Il y a un vrai travail à faire, d’autant plus que des situations d’agressivité, de désignation des boucs émissaires, ou de harcèlement, se nourrissent énormément de ces failles narcissiques et de cette vision négative qu’ont les adultes de la jeunesse et que les jeunes peuvent avoir d’eux-mêmes. Et donc les « narcissiser » davantage, mais au sens constructif du terme, leur faire faire des choses par lesquelles ils sont reconnus et qui sont utiles à la collectivité, c’est prévenir des situations problématiques.

Quelles conclusions voudriez-vous apporter à notre discussion ?

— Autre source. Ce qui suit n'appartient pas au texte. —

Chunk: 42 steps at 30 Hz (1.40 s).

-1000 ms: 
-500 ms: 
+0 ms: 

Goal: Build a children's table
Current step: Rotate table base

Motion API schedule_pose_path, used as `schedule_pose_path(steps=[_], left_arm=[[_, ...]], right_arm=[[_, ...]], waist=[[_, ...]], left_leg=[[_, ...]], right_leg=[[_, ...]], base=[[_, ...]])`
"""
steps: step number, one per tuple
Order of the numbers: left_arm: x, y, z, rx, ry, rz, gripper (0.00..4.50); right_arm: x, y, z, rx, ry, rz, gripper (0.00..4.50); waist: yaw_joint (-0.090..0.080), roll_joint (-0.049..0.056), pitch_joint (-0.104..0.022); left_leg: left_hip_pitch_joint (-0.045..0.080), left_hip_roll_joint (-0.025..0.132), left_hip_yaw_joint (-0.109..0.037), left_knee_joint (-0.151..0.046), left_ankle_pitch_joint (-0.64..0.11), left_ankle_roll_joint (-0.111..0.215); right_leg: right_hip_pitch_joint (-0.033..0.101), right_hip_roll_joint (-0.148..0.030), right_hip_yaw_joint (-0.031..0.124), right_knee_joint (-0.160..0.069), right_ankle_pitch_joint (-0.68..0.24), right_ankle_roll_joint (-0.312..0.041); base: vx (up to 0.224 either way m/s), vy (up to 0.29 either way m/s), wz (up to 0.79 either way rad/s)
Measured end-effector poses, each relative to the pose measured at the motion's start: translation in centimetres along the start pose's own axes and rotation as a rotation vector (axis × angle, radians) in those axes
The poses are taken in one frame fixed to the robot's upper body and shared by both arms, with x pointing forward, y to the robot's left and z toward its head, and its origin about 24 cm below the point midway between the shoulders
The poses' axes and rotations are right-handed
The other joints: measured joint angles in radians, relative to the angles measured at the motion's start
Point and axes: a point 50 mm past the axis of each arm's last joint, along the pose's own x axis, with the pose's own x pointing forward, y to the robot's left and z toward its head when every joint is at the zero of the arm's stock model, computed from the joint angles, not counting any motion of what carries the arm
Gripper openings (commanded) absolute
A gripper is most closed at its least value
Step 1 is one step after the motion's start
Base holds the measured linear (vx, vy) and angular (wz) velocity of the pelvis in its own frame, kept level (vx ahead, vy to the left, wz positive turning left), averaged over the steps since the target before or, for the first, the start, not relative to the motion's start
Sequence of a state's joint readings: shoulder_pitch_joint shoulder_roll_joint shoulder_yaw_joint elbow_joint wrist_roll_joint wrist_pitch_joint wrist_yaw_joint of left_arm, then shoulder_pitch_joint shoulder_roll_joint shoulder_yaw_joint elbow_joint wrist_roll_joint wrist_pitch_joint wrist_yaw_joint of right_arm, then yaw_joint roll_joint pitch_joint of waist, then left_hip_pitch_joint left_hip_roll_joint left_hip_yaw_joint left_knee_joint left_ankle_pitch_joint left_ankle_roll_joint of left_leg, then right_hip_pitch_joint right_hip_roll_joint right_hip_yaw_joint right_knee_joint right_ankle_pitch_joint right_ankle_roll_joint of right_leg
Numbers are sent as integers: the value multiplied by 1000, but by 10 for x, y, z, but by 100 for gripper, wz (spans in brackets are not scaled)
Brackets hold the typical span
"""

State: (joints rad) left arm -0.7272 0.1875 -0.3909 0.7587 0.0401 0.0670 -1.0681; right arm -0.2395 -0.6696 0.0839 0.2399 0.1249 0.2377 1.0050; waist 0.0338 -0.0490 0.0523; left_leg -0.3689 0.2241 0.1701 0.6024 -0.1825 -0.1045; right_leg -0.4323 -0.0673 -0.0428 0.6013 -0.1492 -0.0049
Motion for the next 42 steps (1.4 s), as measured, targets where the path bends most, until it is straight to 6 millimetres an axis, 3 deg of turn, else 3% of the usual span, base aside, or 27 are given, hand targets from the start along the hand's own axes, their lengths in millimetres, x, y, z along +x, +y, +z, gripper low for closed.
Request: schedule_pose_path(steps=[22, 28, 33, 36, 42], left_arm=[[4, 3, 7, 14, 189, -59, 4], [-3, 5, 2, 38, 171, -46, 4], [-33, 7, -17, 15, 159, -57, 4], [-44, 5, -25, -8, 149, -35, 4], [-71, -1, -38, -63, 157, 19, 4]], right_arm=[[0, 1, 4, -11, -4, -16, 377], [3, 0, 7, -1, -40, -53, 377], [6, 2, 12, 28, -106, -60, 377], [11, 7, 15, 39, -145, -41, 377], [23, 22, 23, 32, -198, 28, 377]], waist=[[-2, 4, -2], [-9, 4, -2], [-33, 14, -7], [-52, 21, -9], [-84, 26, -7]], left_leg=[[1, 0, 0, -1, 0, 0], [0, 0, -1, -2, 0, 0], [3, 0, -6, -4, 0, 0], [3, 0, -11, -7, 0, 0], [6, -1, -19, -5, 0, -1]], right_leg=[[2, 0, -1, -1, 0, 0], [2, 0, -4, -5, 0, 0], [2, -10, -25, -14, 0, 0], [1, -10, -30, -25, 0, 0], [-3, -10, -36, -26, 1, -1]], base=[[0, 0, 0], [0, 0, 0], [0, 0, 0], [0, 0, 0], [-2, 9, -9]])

J’invite les professionnels à poser un regard compréhensif et bienveillant sur les jeunes et leurs usages. C’est malheureux, mais je pense personnellement que quitter ces lunettes-là est une attitude qui relève de la faute professionnelle. Il faut commencer par reconnaître les intentions positives et les compétences des adolescents.

Avez-vous un exemple d’outil qui nous permettrait de progresser à ce niveau-là ?

Il y a un exercice que nous utilisons lors de nos formations. Ce sont des formations de deux jours avec une semaine d’écart entre les deux sessions. Nous demandons aux participants d’interviewer un usager régulier (de jeux vidéo ou de réseaux sociaux, peu importe). Cette interview a juste pour vocation, non pas de faire des interprétations ou des hypothèses, mais tout simplement de se soucier de ce qui fait du sens dans cette pratique pour la personne, ce qu’elle aime, ce qu’elle y trouve… c’est tout. Tout simplement se pencher avec curiosité sur les intentions de l’usager.